Posted: 1 December 2022 | | No comments yet

A US researcher studied 3D structures of brain cells and connections, revealing new role for oligodendrocyte precursor cells (OPCs), in mice.

mouse brain

Dr JoAnn Buchanan, a scientist at the Allen Institute, US, has scanned through the branching three-dimensional shapes of mouse brain cells on her computer, and discovered a kind of brain cell she wasn’t familiar with.

“These brain cells, smaller than neurons but just as complex, are known as oligodendrocyte precursor cells (OPCs). I saw something in them which had never been seen before,” Buchanan said.

Her findings, published in Proceedings of the National Academy of Sciences, showed that the OPCs were biting off and swallowing tiny bits of neighbouring neurons. It is called synaptic pruning and happens mainly during our brains’ early development. As neurons form new connections and lose old ones, other cells in the brain clean up and dispose of the physical machinery from the unwanted connections.

OPCs are known to give rise to another kind of brain cell known as oligodendrocytes, which form thick, white insulation around bundles of nerves. That myelin, makes up the brain’s “white matter” and is also the key brain structure to succumb to damage in the autoimmune disease multiple sclerosis.

It is suspected that OPCs do something else besides generate these insulating brain cells, because there are so many of them in the brain. The Allen Institute team’s findings point to another possible role for these cells.

Their discovery came about thanks to a massive dataset Buchanan helped create, a collection of the detailed 3D shapes of the nearly 200,000 brain cells present in a grain-of-sand-sized piece of a mouse brain.

That dataset was generated using an electron microscope, which captured images by bombarding a slice of brain with a beam of focused electrons.
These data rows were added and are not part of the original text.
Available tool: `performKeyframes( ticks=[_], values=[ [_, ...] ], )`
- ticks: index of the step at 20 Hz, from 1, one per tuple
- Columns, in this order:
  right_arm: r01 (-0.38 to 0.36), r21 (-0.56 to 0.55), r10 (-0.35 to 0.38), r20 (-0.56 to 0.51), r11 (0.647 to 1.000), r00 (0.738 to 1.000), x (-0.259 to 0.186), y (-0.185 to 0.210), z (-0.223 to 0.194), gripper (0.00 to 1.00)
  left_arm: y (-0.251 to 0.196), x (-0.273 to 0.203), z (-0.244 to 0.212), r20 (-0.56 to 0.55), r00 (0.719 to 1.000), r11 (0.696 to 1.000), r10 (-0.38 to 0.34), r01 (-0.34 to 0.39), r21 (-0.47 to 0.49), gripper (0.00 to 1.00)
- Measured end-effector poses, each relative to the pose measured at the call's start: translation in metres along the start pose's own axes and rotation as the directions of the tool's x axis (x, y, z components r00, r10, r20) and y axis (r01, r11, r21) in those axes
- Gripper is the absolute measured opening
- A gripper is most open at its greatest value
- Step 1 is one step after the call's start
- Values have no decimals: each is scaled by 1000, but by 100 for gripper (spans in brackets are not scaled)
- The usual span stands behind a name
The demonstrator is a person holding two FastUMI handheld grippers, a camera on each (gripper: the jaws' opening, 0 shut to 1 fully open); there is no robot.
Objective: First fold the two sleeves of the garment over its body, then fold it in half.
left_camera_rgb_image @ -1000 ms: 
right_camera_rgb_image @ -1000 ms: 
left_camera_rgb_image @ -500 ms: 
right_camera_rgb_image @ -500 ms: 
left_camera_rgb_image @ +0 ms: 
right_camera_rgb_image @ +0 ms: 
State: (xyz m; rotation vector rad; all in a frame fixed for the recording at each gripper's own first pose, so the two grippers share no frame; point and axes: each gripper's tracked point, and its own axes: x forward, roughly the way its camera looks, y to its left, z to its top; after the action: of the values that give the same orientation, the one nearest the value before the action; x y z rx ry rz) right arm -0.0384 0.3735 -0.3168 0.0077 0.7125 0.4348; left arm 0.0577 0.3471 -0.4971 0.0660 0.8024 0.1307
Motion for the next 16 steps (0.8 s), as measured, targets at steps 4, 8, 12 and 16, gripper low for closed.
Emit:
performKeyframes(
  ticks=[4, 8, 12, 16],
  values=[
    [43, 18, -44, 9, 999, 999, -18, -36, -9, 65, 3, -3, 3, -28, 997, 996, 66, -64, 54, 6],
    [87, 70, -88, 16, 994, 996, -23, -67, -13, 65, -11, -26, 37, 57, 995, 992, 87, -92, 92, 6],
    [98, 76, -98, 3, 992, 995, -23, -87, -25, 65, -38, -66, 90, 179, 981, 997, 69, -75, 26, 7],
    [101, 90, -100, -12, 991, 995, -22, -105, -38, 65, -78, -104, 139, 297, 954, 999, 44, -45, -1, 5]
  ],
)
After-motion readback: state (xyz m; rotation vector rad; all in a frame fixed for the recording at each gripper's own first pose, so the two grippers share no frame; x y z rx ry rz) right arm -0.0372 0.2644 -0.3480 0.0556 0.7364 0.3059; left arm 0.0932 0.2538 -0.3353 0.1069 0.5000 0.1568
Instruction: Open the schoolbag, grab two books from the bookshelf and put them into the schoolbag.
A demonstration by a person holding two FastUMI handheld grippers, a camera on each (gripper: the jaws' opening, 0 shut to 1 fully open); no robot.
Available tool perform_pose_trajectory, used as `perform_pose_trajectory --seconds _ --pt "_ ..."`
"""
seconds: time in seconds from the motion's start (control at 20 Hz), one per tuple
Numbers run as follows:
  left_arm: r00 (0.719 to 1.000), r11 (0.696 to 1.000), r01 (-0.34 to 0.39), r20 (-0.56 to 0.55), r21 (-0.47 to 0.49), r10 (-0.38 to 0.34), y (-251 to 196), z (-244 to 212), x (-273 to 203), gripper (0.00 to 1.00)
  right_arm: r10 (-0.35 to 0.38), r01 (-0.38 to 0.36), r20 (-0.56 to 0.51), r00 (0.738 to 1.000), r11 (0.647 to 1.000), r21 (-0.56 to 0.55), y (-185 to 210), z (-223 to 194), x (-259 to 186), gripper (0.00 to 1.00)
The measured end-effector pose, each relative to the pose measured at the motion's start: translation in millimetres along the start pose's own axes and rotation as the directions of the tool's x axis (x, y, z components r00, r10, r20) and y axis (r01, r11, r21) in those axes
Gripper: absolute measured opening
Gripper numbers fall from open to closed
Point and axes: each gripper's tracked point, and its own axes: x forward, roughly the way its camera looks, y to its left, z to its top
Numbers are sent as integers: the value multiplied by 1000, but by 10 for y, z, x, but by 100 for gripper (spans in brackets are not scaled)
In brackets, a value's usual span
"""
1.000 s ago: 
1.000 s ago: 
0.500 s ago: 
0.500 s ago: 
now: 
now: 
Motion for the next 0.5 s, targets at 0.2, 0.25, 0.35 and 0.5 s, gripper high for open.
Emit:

The kind of electron microscopes used at the Allen Institute, passed a beam of electrons through a thin slice of material; the piece of mouse brain was sliced into 25,000 incredibly thin slices before the team of researchers imaged it.

The electron microscope is large enough to capture complex, branching neurons and other brain cells in their entirety and in relationship with neighbouring cells. For the discoveries Buchanan made about OPCs, the dataset has been computationally stitched together from its original super-thin slices into 3D visualizations of entire cells.

The project took five years and many teams of scientists to collaborate, between the Allen Institute, Baylor College of Medicine, and Princeton University, all US, which generated the computational 3D models that allow for such in-depth exploration.

Now, scientists at all three organisations are gleaning insights from the huge, 3D dataset. The Allen Institute team has mainly focused on the structures of mouse neurons, which make up slightly less than half of the cells in the dataset, said Dr Nuno Maçarico da Costa, Associate Investigator at the Allen Institute for Brain Science. But there is much more to study in the data than the neurons — like OPCs.